Но ему от этого… в общем, от этого еще больше смущаются… в школе приходилось становиться первым по росту, понимаете, как самому высокому, и как он этого терпеть не мог, эти пакостники-мальчишки в затылок за ним, все пытались его толкать не в ту сторону.
«Застенчивость наследственна», – говорит Хоппер, а она отвечает: «Ну, думаю, и зависит от обстоятельств тоже, знаешь ли… Он никогда особо не заявлял о себе…» Тут он прерывает ее: «Вряд ли я когда-либо пытался изображать американскую жизнь. Я пытаюсь изобразить себя».
В нем всегда была жилка рисовальщика, с самого детства в Нью-Джерси, в самом конце XIX века: единственный сын культурных и не очень подходящих друг другу родителей. Приятная натуральность линий, но в то же время определенная желчность, особенно ярко проявленная в гадких карикатурах, какие он рисовал всю жизнь. На этих зачастую вопиюще неприятных рисунках, которые никогда не выставлялись, но посмотреть их все же можно – в биографии авторства Гейл Левин[20], – Хоппер изображает себя в виде фигуры-скелета, сплошь кости и гримаса, частенько под каблуком у женщин или молча алчущим чего-то такого, что они отказываются ему предоставить.

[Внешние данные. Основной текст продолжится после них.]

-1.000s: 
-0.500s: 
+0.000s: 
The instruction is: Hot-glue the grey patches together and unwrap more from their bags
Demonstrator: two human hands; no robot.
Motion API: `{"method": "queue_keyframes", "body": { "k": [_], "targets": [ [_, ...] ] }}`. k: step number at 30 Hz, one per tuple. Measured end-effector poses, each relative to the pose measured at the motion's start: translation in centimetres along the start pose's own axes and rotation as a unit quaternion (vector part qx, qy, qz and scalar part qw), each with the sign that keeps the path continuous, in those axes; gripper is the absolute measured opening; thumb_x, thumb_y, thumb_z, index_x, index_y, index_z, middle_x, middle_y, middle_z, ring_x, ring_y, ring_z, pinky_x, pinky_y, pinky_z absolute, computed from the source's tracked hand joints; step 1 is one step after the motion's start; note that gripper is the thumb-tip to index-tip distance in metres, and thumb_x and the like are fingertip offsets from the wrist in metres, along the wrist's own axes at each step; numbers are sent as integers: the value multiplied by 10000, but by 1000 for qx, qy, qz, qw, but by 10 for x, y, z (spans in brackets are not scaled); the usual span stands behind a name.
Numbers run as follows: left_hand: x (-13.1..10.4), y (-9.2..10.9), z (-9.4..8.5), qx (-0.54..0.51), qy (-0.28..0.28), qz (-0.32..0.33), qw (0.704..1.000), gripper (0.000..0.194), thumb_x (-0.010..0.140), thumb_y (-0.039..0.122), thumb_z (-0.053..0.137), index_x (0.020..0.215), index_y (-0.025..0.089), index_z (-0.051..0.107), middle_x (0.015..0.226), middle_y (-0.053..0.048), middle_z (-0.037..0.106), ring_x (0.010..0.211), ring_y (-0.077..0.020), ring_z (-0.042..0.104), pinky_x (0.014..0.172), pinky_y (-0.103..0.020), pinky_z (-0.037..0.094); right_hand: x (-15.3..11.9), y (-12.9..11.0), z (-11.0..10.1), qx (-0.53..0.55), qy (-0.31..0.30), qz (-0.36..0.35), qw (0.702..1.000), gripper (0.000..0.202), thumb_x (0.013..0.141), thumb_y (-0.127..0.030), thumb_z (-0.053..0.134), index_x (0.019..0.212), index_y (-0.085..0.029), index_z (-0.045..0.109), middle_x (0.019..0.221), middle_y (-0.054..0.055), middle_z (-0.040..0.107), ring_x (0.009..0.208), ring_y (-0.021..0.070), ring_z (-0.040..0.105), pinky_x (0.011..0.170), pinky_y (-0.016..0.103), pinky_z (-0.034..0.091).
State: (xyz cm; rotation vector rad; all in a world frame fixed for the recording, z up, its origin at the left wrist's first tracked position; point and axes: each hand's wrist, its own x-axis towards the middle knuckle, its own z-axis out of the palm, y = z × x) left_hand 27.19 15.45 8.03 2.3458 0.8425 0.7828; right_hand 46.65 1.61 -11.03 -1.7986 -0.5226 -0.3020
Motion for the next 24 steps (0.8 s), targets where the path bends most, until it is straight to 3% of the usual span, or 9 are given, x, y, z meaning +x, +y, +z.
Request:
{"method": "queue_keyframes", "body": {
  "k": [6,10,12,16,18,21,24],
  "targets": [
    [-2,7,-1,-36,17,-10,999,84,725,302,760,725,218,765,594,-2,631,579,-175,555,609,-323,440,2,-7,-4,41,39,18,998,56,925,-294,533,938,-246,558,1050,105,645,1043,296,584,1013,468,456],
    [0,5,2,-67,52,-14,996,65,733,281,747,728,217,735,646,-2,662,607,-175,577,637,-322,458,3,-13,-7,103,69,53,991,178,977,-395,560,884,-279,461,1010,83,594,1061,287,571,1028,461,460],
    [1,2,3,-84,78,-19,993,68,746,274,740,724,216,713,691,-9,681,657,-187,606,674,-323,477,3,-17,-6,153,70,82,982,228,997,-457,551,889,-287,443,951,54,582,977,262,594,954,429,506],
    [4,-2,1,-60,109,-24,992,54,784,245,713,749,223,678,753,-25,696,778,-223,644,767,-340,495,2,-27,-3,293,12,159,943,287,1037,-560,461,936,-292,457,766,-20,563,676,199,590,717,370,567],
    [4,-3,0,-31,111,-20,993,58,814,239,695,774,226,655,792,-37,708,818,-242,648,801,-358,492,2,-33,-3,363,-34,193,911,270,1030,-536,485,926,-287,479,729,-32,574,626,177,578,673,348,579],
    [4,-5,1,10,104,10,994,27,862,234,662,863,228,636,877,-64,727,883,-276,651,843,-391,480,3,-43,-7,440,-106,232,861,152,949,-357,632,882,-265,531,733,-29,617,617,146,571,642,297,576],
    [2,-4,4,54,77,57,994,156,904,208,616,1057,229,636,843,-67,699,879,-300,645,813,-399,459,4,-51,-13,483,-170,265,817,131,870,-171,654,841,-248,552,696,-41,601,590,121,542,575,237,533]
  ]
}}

В восемнадцать лет он поступил в художественную школу в Нью-Йорке, где его обучал Роберт Генри, один из величайших поборников сурового городского реализма, известного под названием «школа мусорных ведер»[21]. Хоппер оказался выдающимся учеником, его много хвалили, и потому он, естественно, задержался в колледже на годы, не желая полностью погружаться в независимую взрослость. В 1906-м родители оплатили ему поездку в Париж, где он замкнулся, ни с кем из тамошних художников встречаться не стал, – никакого интереса к модным течениям за всю его жизнь. «Я слыхал о Гертруде Стайн, – вспоминал он позднее, – но не помню, чтоб хоть что-то слышал о Пикассо». В Париже он дни напролет бродил по улицам, рисовал у реки или делал наброски проституток и прохожих, собрал целую коллекцию нарисованных причесок, женских ножек и щегольских шляп с перьями.